WHAT NEEDS TO BE DONE — Copy the lines below verbatim, but only from the line containing "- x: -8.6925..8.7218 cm" through the end of the data.

^^^^^^^^

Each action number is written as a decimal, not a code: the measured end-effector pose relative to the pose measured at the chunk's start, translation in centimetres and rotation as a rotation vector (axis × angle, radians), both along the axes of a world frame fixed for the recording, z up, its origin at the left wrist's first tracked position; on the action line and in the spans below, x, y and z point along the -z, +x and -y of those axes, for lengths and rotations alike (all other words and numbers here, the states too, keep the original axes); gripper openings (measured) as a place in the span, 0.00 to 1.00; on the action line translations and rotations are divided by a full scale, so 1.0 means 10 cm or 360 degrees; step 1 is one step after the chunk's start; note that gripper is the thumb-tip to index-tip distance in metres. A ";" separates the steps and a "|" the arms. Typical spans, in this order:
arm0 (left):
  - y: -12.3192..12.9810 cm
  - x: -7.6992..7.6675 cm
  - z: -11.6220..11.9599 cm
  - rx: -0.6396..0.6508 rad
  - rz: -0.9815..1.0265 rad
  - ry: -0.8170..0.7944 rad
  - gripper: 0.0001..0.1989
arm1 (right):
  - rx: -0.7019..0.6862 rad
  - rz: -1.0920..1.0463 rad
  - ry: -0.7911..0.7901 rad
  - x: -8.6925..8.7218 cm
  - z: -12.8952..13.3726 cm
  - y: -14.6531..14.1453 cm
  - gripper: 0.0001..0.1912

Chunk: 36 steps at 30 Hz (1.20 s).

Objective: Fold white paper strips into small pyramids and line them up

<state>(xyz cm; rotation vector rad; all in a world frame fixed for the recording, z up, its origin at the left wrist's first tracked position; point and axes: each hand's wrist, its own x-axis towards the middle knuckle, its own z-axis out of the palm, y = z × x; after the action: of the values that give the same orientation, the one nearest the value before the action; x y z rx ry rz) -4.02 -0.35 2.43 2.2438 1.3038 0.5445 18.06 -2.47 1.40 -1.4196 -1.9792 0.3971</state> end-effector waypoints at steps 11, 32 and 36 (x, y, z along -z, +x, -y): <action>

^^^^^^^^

ANSWER TO THIS TASK —
  - x: -8.6925..8.7218 cm
  - z: -12.8952..13.3726 cm
  - y: -14.6531..14.1453 cm
  - gripper: 0.0001..0.1912

Chunk: 36 steps at 30 Hz (1.20 s).

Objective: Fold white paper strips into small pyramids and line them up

<state>(xyz cm; rotation vector rad; all in a world frame fixed for the recording, z up, its origin at the left wrist's first tracked position; point and axes: each hand's wrist, its own x-axis towards the middle knuckle, its own z-axis out of the palm, y = z × x; after the action: of the values that give the same orientation, the one nearest the value before the action; x y z rx ry rz) -4.02 -0.35 2.43 2.2438 1.3038 0.5445 18.06 -2.47 1.40 -1.4196 -1.9792 0.3971</state> end-effector waypoints at steps 11, 32 and 36 (x, y, z along -z, +x, -y): <action>

There's nothing left to add to the answer.